37. Describe how gel electrophoresis can be used to compare genetic similarity between individuals.
Answer
By cutting DNA with restriction enzymes and running it through a gel, the resulting band patterns can be compared. Similar banding patterns indicate genetic similarity, while differences suggest variations in DNA sequences.
38. A mutation occurs in the recognition site for a restriction enzyme. How might this affect a gel electrophoresis analysis?
Answer
The enzyme may no longer cut at that site, resulting in larger or fewer DNA fragments, which will change the expected band pattern in the gel.
39. What role does heat shock play in bacterial transformation protocols?
Answer
Heat shock temporarily opens pores in the bacterial membrane, allowing plasmid DNA to enter the cell more easily.
40. Why is it important to use DNA from a known source as a control during gel electrophoresis?
Answer
The control provides a reference for fragment size and ensures the gel ran correctly. It also helps verify the identity or integrity of unknown samples by comparison.
41. How does the specificity of guide RNA in the CRISPR system enhance its usefulness in biotechnology?
Answer
Guide RNA can be custom-designed to match nearly any DNA sequence, allowing researchers to target and edit specific genes with high precision.
42. Describe one ethical concern associated with the use of CRISPR gene editing in human embryos.
Answer
Editing embryos can lead to permanent changes in the germline, raising concerns about unintended consequences, designer babies, and the long-term impact on future generations.
43. Why are plasmids commonly used as vectors in genetic engineering?
Answer
Plasmids can replicate independently of the host genome, are easy to manipulate, and can carry foreign genes into bacterial cells for expression.
44. A student adds DNA samples to a gel but no bands appear after running electrophoresis. List one possible reason for this error.
Answer
The DNA samples may not have been stained with a dye like ethidium bromide or SYBR Green, making the fragments invisible under UV light.
45. What is the purpose of using a thermal cycler in PCR?
Answer
A thermal cycler automates the temperature changes required for DNA denaturation, primer annealing, and extension during each PCR cycle.
46. How can PCR be used in diagnosing infectious diseases?
Answer
PCR can detect the presence of pathogen-specific DNA or RNA in a patient sample, confirming infection even at low concentrations.
47. A DNA sample produces two distinct bands after electrophoresis. What does this suggest about the DNA?
Answer
It indicates that the sample contains two different fragment sizes, possibly due to partial digestion or multiple DNA sources.
48. How do restriction enzymes recognize where to cut DNA?
Answer
They bind to specific short palindromic nucleotide sequences, called recognition sites, and cleave the DNA at or near those sequences.

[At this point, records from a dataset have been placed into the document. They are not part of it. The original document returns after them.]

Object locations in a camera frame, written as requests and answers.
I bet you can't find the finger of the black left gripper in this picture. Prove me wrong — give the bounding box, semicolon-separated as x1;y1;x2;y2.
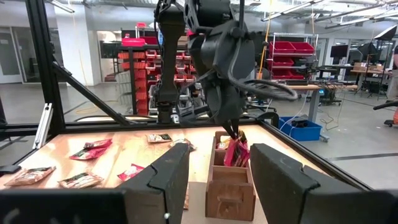
231;119;241;138
221;119;234;140

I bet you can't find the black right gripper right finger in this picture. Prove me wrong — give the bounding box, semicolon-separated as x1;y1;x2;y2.
249;142;359;224

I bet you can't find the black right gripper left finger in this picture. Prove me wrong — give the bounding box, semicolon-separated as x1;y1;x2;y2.
123;142;190;224

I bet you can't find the wooden compartment tea box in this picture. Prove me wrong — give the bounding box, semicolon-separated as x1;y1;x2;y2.
205;130;257;222

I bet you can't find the black office chair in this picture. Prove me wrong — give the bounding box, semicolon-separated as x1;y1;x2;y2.
372;99;398;128
247;67;277;113

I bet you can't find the blue plastic bin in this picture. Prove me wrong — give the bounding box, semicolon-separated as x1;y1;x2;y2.
278;116;323;142

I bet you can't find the wooden top desk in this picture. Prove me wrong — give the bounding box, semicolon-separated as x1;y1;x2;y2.
285;83;358;124

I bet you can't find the black computer monitor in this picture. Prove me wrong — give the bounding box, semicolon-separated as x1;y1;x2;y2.
329;44;349;58

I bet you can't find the silver aluminium bar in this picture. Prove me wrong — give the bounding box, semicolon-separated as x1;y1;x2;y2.
32;102;54;150

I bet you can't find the person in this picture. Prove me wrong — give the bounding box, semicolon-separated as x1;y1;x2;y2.
386;45;398;101

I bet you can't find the black softbox light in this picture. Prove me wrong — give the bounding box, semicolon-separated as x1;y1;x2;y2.
371;24;398;42

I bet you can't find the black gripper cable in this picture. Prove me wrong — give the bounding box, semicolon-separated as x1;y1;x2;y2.
228;18;299;102

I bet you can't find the yellow hanging cable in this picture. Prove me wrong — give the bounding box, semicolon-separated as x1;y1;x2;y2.
256;0;274;80

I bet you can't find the wire shelf with red bins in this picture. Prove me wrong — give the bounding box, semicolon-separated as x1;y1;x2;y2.
267;32;318;82

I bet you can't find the black aluminium table frame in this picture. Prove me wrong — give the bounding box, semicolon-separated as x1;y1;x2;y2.
0;0;373;191

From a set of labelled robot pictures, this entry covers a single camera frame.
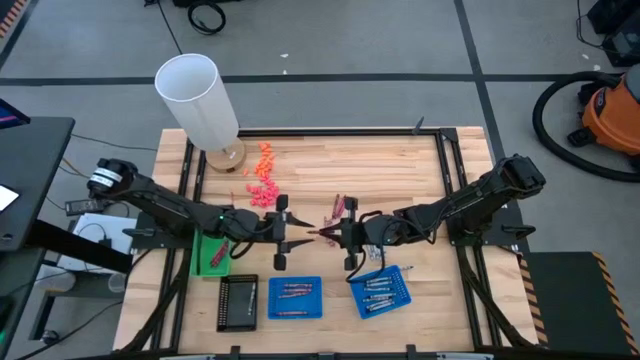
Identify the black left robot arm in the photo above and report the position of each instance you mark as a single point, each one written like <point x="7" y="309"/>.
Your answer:
<point x="165" y="205"/>

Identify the black hazard-striped floor mat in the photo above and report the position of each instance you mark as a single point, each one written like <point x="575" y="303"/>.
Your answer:
<point x="575" y="300"/>

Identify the green plastic basket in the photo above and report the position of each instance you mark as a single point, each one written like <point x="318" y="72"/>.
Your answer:
<point x="202" y="265"/>

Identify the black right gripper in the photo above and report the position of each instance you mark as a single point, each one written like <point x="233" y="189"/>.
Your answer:
<point x="352" y="232"/>

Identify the round wooden lamp base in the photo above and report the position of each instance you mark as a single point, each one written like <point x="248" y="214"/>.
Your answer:
<point x="230" y="160"/>

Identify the black clamp lever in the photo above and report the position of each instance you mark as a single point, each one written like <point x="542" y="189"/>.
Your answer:
<point x="419" y="125"/>

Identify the black slotted plastic basket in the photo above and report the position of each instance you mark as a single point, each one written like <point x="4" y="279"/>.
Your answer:
<point x="235" y="305"/>

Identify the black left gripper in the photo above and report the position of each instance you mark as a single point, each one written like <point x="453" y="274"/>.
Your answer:
<point x="281" y="235"/>

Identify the white crayon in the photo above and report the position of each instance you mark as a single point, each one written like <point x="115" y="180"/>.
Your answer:
<point x="378" y="279"/>
<point x="372" y="308"/>
<point x="377" y="288"/>
<point x="377" y="251"/>
<point x="380" y="303"/>
<point x="370" y="252"/>

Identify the pink earplug pile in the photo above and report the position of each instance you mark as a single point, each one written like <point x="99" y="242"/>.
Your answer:
<point x="265" y="195"/>

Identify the clear plastic cup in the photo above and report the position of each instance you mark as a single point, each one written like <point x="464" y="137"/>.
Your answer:
<point x="116" y="282"/>

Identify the black desk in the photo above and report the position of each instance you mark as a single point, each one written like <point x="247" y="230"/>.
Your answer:
<point x="30" y="165"/>

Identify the black metal table frame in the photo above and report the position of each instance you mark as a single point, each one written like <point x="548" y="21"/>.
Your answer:
<point x="350" y="133"/>

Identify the hazard-striped floor tape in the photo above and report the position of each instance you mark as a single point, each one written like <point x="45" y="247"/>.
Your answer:
<point x="12" y="15"/>

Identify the white box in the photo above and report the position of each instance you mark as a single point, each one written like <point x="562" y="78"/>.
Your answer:
<point x="95" y="230"/>

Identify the orange earplug pile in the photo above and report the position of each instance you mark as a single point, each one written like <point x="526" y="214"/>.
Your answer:
<point x="264" y="162"/>

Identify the blue slotted plastic basket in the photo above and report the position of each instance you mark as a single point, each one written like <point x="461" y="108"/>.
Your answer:
<point x="400" y="290"/>
<point x="277" y="305"/>

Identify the white cylindrical lamp shade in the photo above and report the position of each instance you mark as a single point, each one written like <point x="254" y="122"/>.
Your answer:
<point x="200" y="100"/>

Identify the orange shop vacuum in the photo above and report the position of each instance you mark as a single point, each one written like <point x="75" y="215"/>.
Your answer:
<point x="538" y="117"/>
<point x="615" y="115"/>

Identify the red crayon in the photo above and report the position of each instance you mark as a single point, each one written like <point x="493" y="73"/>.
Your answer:
<point x="223" y="250"/>
<point x="217" y="255"/>

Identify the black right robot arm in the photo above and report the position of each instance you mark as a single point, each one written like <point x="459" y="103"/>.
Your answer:
<point x="465" y="205"/>

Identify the black equipment cases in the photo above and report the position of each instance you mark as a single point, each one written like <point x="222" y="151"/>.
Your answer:
<point x="620" y="30"/>

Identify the dark monitor screen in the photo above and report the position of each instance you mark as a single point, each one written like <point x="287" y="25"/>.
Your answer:
<point x="10" y="115"/>

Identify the black power adapter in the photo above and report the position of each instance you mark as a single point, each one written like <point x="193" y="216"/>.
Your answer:
<point x="85" y="206"/>

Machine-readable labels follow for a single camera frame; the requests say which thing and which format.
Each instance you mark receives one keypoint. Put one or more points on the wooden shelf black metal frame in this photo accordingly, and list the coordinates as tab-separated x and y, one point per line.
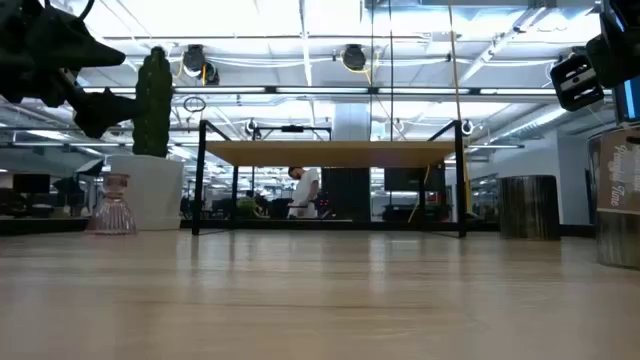
330	154

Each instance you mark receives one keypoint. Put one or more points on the small green background plant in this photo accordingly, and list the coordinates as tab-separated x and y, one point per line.
246	207

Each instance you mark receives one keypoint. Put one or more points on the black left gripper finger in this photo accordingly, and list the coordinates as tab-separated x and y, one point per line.
107	115
85	50

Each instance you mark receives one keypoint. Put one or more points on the green cactus plant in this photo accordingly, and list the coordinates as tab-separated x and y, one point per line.
156	100

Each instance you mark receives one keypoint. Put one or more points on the person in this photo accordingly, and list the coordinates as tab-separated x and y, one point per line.
305	192

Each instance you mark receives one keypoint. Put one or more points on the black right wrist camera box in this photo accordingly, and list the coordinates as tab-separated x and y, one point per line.
575	82

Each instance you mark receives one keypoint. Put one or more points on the white hexagonal plant pot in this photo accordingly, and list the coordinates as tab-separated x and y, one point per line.
155	192

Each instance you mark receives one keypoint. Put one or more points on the pink glass candlestick holder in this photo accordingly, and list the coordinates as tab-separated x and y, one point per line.
112	210

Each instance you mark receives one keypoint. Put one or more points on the black background monitor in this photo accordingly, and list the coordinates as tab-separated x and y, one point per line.
31	183

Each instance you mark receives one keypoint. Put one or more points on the silver candle tin brown label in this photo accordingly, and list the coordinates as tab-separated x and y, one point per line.
620	240

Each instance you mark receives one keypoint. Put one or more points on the black equipment rack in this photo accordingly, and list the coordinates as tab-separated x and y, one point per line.
345	195

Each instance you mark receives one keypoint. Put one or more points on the black aluminium table frame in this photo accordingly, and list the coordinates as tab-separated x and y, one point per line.
50	226

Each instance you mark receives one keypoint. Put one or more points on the black background screen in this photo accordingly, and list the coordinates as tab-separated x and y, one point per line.
410	180

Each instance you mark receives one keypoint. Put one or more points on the ribbed silver candle tin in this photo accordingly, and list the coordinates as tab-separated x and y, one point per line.
529	207

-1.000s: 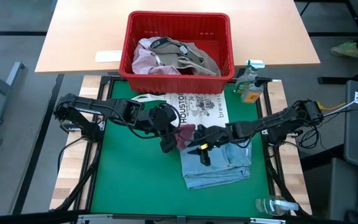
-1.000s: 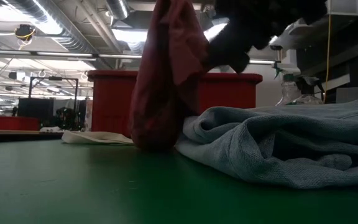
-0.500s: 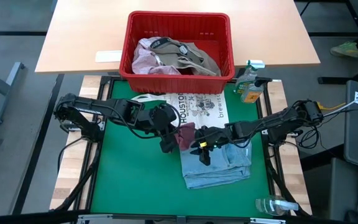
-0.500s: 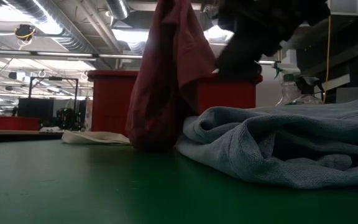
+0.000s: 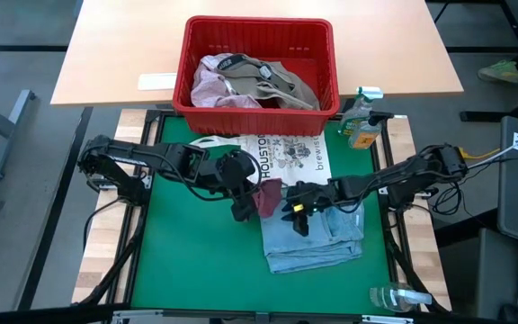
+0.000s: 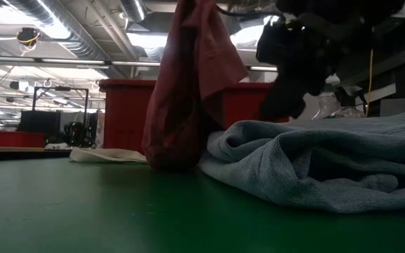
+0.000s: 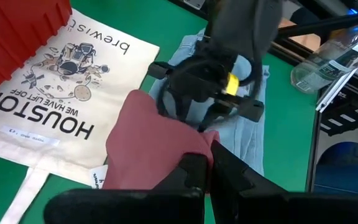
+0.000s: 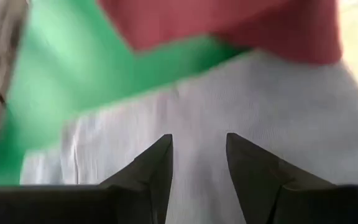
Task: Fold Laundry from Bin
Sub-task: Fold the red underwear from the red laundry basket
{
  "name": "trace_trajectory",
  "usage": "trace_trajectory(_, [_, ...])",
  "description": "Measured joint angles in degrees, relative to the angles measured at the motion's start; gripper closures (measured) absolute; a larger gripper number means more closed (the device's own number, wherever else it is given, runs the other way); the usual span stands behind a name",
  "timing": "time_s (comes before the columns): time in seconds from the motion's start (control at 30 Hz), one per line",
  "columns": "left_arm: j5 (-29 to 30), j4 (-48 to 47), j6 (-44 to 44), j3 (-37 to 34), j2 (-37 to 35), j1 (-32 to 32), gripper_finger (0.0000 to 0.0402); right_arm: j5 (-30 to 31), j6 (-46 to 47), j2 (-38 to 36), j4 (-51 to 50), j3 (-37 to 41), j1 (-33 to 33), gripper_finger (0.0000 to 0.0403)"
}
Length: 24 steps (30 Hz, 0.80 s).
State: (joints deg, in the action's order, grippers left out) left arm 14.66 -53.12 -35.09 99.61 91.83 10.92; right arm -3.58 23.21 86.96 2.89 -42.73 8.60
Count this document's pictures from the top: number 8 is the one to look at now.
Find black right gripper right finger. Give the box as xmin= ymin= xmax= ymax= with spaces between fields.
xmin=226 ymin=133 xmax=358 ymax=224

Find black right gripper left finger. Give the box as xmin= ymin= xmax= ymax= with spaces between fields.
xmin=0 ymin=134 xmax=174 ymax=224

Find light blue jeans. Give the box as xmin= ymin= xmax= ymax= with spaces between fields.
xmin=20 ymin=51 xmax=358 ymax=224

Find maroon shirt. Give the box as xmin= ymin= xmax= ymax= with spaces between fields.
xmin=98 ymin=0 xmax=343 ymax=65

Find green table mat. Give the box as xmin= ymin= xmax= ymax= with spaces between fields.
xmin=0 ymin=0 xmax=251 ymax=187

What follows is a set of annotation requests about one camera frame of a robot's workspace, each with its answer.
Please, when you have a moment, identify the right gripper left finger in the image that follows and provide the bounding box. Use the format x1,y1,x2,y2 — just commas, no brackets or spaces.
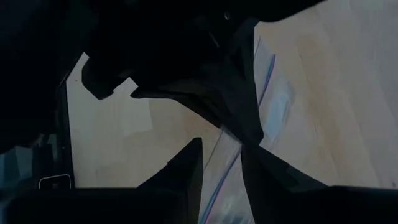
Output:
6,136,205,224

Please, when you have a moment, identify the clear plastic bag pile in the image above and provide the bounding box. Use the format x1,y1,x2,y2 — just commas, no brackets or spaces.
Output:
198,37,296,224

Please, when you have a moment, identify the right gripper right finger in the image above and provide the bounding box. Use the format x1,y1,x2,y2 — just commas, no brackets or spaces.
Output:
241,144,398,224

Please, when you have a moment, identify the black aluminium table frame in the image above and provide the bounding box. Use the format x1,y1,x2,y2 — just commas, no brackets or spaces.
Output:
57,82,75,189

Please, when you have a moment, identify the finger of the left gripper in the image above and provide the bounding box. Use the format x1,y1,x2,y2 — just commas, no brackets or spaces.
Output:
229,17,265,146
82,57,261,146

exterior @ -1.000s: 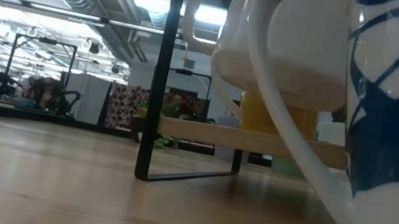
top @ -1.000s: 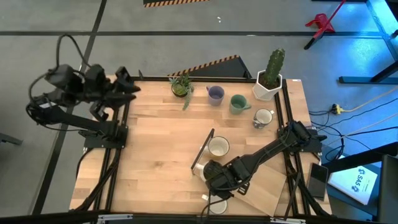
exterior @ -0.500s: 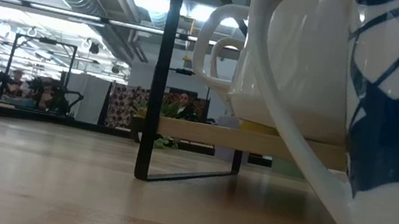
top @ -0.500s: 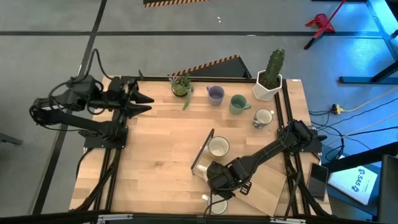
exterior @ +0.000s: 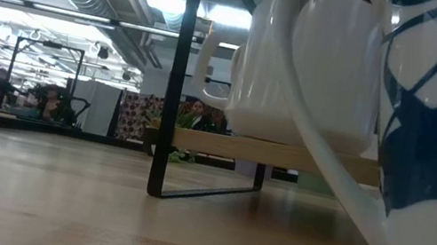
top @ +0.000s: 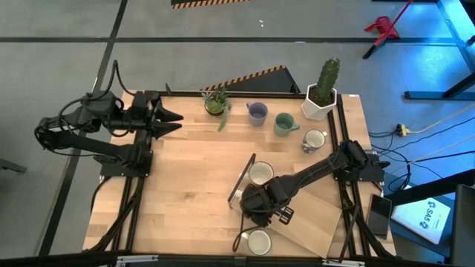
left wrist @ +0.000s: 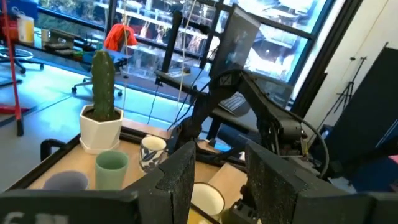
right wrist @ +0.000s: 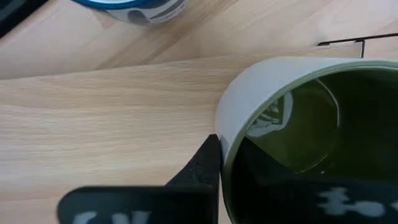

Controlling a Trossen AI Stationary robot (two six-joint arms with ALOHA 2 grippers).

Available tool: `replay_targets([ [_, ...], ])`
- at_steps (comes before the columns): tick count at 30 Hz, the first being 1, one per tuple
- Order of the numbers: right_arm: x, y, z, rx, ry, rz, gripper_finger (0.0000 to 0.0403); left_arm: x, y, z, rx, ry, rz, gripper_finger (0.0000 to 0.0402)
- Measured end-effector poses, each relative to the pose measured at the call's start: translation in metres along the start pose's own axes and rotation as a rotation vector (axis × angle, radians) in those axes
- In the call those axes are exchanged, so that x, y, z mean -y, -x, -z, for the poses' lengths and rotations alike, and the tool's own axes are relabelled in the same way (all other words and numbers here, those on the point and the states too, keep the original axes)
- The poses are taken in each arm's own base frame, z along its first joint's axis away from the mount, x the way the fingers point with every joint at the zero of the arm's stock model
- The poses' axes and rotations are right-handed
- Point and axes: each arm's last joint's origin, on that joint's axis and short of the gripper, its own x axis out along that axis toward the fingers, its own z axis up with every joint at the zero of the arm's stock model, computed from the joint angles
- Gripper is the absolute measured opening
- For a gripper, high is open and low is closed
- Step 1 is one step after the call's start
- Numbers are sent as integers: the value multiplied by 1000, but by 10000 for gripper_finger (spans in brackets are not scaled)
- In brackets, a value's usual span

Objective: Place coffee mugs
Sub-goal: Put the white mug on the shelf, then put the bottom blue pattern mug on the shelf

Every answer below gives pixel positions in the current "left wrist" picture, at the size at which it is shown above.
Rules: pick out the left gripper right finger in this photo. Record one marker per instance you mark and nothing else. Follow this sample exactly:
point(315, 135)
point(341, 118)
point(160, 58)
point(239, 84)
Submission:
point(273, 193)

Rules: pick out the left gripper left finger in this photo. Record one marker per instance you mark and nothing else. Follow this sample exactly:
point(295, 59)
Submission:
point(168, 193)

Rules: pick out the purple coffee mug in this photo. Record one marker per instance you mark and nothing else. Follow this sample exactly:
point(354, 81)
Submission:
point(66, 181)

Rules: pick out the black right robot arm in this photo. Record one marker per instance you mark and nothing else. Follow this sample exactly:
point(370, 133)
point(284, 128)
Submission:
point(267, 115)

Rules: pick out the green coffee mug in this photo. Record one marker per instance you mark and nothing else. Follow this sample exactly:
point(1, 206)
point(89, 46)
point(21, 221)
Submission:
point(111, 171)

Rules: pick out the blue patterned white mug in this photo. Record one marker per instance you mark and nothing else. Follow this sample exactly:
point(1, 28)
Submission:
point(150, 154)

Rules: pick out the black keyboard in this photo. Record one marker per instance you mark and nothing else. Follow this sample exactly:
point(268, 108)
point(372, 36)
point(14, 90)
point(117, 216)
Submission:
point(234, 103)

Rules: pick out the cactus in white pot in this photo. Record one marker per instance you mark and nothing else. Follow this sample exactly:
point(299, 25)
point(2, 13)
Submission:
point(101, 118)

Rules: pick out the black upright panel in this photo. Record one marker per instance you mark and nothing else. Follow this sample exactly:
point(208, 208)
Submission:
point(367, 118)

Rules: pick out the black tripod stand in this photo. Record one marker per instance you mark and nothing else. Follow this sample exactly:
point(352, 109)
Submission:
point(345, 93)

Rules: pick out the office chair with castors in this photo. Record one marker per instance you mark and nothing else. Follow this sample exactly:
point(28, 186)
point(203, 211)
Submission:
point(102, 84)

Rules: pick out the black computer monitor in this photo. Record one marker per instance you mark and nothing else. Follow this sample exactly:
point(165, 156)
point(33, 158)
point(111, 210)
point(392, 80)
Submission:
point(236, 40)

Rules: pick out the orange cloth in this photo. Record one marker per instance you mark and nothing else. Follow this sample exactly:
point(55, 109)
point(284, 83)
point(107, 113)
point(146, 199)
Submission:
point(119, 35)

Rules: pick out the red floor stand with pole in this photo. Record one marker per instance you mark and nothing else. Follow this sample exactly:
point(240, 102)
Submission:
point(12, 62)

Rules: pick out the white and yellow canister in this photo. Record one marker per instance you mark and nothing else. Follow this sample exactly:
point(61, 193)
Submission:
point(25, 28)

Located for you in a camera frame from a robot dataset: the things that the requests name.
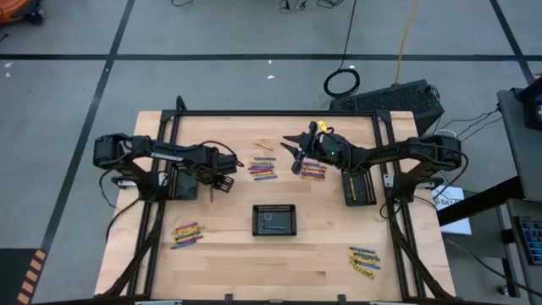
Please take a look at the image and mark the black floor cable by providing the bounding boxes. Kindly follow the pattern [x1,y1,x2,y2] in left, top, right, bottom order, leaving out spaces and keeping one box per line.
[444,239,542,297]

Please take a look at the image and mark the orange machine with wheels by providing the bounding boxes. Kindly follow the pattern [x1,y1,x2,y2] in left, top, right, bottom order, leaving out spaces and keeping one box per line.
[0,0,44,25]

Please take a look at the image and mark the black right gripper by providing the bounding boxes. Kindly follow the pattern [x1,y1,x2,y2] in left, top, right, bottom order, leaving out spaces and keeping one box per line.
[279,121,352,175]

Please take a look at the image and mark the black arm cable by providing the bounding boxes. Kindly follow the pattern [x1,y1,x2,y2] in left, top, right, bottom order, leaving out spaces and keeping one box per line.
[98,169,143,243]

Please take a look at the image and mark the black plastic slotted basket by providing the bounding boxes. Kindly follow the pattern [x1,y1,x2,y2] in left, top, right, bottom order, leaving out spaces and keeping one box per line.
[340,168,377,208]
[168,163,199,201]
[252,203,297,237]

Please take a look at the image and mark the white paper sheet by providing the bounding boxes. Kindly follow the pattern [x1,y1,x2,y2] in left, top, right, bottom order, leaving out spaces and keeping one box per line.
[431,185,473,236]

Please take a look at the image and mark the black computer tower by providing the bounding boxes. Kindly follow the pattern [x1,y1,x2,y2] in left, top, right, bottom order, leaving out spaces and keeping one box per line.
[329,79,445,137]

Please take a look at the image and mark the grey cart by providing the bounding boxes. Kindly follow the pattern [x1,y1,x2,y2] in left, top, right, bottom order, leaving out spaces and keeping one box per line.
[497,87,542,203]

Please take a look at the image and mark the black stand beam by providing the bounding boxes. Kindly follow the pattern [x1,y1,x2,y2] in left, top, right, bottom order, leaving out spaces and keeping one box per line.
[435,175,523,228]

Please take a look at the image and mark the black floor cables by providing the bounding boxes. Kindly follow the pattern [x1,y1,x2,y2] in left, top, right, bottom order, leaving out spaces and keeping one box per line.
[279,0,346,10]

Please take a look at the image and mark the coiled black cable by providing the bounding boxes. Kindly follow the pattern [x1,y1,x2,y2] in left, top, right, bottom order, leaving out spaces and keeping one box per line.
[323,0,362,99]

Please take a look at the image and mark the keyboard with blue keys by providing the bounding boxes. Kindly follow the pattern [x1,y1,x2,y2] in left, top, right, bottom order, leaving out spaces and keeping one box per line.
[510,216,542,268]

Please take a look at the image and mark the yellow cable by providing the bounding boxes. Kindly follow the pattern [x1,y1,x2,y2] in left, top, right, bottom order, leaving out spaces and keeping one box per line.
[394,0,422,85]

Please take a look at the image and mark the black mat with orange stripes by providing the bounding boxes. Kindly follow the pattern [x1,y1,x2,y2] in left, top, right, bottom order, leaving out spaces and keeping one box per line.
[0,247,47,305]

49. Why is CRISPR-Cas9 often more efficient than using restriction enzymes in gene editing?
Answer
CRISPR-Cas9 can be programmed to target any sequence using guide RNA, whereas restriction enzymes require naturally occurring recognition sites and cannot be redirected easily.
50. A scientist wants to express a human gene in bacteria. Outline the basic steps using recombinant DNA technology.
Answer
First, isolate the gene and insert it into a plasmid vector using restriction enzymes and ligase. Next, transform bacteria with the recombinant plasmid. Finally, grow the bacteria to express and harvest the protein.